Work task - The answer is an exact repeat of the entries below, with the pictures omitted.

Records from a data source:
◆ ◆ ◆

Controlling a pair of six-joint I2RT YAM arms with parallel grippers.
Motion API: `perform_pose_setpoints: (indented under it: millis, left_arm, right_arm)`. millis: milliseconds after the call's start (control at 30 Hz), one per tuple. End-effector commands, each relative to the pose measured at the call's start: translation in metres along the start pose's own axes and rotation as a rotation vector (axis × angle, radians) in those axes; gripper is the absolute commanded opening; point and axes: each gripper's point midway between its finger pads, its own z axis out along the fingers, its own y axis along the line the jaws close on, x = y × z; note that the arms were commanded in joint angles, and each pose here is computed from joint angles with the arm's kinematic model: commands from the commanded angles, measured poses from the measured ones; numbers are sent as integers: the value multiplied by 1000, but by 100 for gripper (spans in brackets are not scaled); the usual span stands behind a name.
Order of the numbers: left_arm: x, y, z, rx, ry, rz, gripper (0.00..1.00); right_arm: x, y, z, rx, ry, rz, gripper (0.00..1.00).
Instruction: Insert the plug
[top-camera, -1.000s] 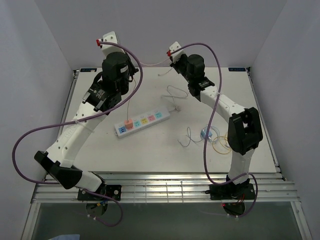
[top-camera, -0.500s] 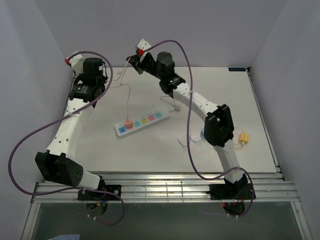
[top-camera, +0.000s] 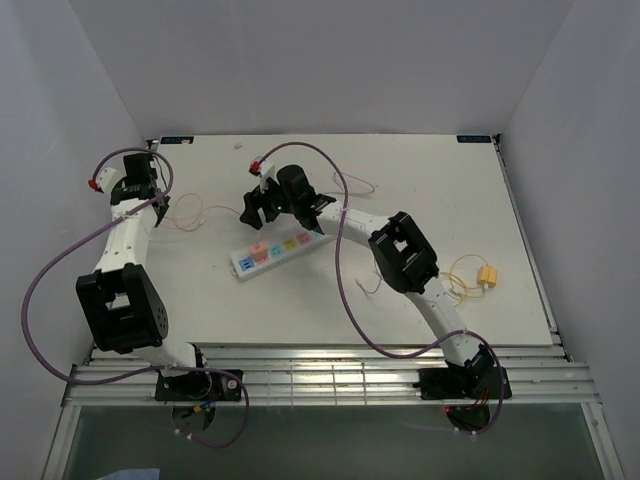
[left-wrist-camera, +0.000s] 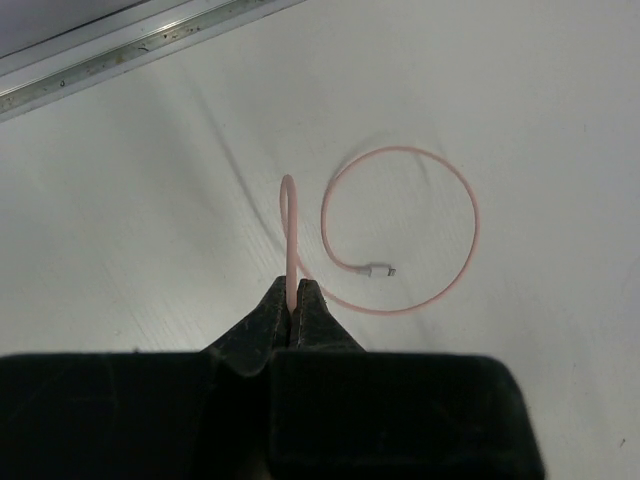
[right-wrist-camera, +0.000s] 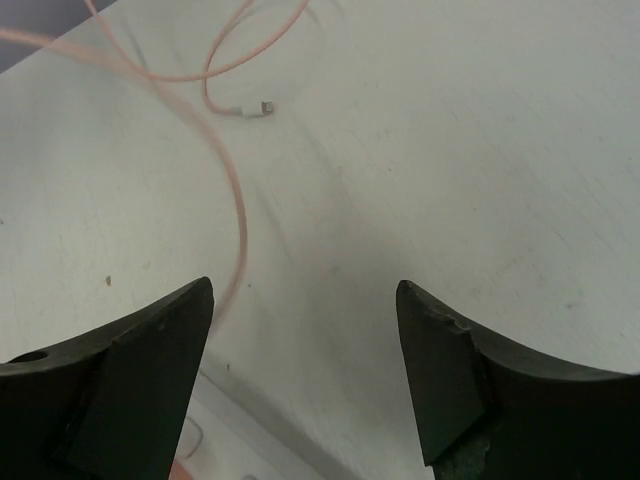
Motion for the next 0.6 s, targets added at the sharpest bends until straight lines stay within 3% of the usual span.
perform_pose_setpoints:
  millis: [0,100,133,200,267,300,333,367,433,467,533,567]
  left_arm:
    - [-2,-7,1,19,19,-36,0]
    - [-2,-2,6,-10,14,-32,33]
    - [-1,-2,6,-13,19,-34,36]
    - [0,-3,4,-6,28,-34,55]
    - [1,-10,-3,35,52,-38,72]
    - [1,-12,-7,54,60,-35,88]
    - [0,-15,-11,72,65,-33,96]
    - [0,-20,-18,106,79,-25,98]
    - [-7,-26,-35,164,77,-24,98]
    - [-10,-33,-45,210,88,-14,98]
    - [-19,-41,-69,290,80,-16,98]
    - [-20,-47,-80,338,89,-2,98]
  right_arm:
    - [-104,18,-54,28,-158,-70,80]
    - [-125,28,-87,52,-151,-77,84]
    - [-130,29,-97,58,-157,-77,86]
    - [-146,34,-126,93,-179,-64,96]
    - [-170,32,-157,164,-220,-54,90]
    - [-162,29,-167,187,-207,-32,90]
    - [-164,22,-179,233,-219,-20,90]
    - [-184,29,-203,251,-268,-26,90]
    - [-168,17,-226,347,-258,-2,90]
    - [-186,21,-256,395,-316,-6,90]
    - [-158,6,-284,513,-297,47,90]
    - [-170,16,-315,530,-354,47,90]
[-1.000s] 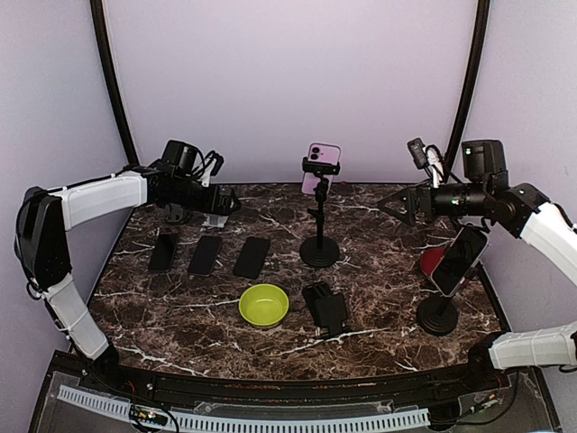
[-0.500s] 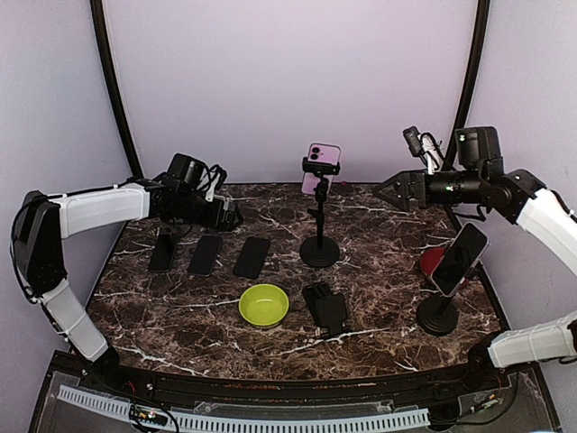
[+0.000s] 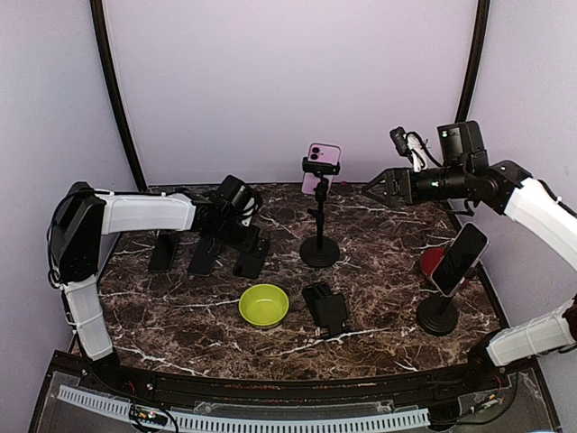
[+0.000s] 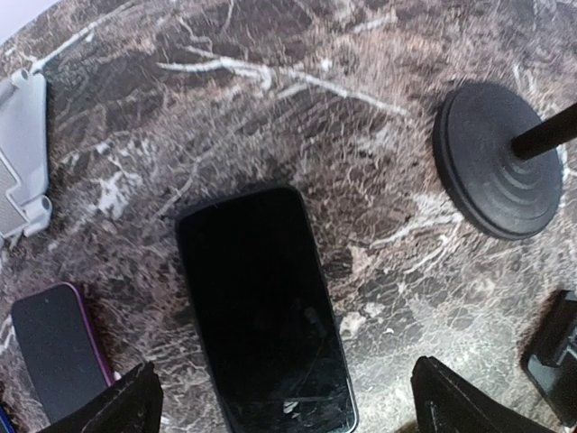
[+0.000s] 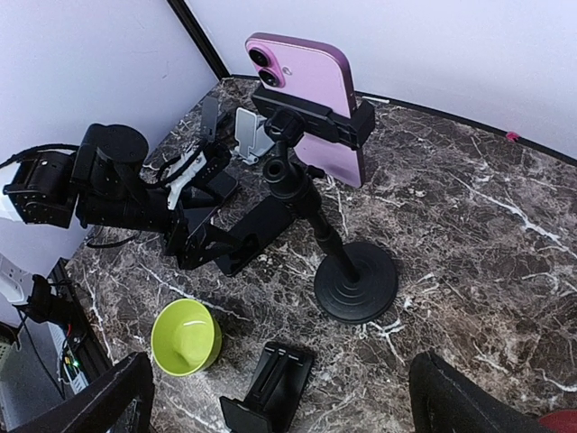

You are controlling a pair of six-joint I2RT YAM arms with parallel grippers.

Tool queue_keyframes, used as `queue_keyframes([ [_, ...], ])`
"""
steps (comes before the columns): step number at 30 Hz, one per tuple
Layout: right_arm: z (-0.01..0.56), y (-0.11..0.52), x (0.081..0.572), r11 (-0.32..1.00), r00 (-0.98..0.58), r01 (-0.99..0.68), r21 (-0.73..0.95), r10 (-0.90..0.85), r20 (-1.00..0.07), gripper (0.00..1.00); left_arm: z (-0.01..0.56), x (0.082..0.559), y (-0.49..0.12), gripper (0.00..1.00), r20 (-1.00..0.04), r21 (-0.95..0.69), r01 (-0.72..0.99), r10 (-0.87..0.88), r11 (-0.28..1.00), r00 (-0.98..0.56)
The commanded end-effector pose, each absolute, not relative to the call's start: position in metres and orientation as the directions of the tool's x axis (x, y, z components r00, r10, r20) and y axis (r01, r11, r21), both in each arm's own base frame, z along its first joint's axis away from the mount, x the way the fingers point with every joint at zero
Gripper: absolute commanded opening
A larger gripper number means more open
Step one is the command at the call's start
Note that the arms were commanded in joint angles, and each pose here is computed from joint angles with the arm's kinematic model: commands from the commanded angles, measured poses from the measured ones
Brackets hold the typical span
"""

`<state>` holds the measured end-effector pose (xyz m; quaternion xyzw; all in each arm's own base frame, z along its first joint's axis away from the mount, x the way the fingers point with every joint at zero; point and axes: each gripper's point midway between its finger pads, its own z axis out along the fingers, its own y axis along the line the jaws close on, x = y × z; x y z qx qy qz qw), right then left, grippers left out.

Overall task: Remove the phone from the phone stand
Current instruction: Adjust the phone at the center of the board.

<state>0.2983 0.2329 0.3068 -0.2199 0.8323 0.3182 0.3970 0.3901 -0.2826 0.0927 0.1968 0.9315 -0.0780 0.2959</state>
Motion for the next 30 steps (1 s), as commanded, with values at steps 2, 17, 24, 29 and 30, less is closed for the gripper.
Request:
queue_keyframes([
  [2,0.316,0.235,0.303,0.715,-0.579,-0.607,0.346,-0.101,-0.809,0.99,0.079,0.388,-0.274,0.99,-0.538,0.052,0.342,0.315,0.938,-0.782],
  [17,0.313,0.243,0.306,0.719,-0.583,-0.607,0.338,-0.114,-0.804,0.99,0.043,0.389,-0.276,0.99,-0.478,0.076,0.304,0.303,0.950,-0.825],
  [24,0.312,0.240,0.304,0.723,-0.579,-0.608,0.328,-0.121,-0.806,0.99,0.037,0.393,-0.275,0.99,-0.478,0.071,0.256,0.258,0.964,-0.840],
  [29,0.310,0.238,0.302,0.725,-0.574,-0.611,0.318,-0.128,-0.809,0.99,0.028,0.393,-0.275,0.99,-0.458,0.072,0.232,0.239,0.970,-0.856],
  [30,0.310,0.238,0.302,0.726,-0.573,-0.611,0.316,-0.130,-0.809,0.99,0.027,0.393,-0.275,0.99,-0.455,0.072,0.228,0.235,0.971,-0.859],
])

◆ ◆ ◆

The answer -
Controlling a pair of six-joint I2RT YAM arms with parallel grippers.
Motion API: `perform_pose_setpoints: (indented under it: millis, left_arm, right_arm)`. millis: milliseconds after the call's start (control at 30 Hz), one per tuple. End-effector commands, each relative to the pose measured at the call's start: translation in metres along the start pose's own axes and rotation as a rotation vector (axis × angle, radians) in those axes; gripper is the absolute commanded opening; point and axes: each gripper's point midway between its finger pads, its own z axis out along the fingers, its own y axis along the line the jaws close on, x = y × z; note that the arms were commanded in joint angles, and each pose here is computed from joint angles with the arm's kinematic model: commands from the commanded angles, measured poses from the measured ones; numbers are sent as integers: the value multiplied by 1000, but by 100 for gripper (spans in brackets are not scaled); the usual span stands behind a name.
Order of the numbers: left_arm: x, y, z, rx, ry, rz, gripper (0.00..1.00); right_arm: x, y, z, rx, ry, rz, gripper (0.00..1.00).
Instruction: Insert the plug
[top-camera, -1.000s] 
[top-camera, -0.500s] 
[top-camera, +0.000s] 
[left-wrist-camera, +0.000s] 
[right-wrist-camera, +0.000s] 
Motion for the next 0.6 s, targets added at the sharpest bends until straight lines stay within 3% of the usual span.
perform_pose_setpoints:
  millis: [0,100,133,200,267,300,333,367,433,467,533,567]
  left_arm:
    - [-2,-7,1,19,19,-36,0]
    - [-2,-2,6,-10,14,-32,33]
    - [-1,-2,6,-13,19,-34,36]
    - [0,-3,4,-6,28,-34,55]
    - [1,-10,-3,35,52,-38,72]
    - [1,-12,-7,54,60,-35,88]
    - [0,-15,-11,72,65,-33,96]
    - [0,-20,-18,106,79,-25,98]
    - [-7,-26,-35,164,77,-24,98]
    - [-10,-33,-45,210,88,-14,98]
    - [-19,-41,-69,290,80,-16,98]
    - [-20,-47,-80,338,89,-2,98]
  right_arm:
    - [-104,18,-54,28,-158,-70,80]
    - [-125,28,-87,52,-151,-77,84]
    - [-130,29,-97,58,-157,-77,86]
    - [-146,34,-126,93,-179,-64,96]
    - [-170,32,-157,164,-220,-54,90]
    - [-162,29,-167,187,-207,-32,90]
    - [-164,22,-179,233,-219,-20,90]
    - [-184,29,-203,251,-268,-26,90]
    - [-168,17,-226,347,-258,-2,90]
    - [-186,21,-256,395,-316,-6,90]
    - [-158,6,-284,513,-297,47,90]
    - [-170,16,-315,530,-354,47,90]
[-1.000s] 
[-0.500s] 
[+0.000s] 
[+0.000s] 
[+0.000s] 

You are controlling a pair of six-joint I2RT YAM arms with parallel grippers.

Tool queue_keyframes, used as `queue_keyframes([ [_, ...], ])`
"""
steps (comes before the columns): step number at 30 Hz, one per tuple
Layout: right_arm: z (-0.01..0.56), y (-0.11..0.52), x (0.081..0.572), r11 (-0.32..1.00), r00 (-0.98..0.58), r01 (-0.99..0.68), r21 (-0.73..0.95), r10 (-0.90..0.85), r20 (-1.00..0.07), gripper (0.00..1.00); left_arm: z (-0.01..0.56), x (0.082..0.559), y (-0.49..0.12), gripper (0.00..1.00), r20 (-1.00..0.04), r21 (-0.95..0.69), r01 (-0.72..0.99), r10 (-0.87..0.88), r11 (-0.28..1.00), r00 (-0.98..0.56)
The commanded end-effector pose, each absolute, not relative to the call's start: position in metres and orientation as the directions of the tool's x axis (x, y, z components r00, r10, r20) and y axis (r01, r11, r21), both in each arm's own base frame, z along its first joint's axis away from the mount, x the way the fingers point with every joint at zero
Gripper: absolute commanded opening
A larger gripper number means more open
Step one is the command at the call's start
Note that the arms were commanded in joint angles, and each pose here is computed from joint angles with the arm's kinematic model: commands from the commanded angles, measured poses from the measured ones
Brackets hold the typical span
"""

`<state>` holds the measured end-effector pose (xyz m; quaternion xyzw; all in each arm's own base frame, z along its first joint's axis away from the mount, x the way the fingers point with every joint at zero; point and axes: each gripper's point midway between its finger pads, its own z axis out along the fingers, its own y axis along the line the jaws close on, x = y × z; x y z qx qy qz qw), right then left, grippers left out.

Overall task: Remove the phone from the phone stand
Current instruction: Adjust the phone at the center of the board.

<state>0.2983 0.2329 0.3068 -0.2199 0.8323 0.3182 0.3970 0.3901 -0.2826 0.0927 0.1968 0.9315 -0.0780 0.2959</state>
Motion for the next 30 steps (1 s), as commanded, with values at steps 2, 17, 24, 29 and 30, less is closed for the gripper.
Request:
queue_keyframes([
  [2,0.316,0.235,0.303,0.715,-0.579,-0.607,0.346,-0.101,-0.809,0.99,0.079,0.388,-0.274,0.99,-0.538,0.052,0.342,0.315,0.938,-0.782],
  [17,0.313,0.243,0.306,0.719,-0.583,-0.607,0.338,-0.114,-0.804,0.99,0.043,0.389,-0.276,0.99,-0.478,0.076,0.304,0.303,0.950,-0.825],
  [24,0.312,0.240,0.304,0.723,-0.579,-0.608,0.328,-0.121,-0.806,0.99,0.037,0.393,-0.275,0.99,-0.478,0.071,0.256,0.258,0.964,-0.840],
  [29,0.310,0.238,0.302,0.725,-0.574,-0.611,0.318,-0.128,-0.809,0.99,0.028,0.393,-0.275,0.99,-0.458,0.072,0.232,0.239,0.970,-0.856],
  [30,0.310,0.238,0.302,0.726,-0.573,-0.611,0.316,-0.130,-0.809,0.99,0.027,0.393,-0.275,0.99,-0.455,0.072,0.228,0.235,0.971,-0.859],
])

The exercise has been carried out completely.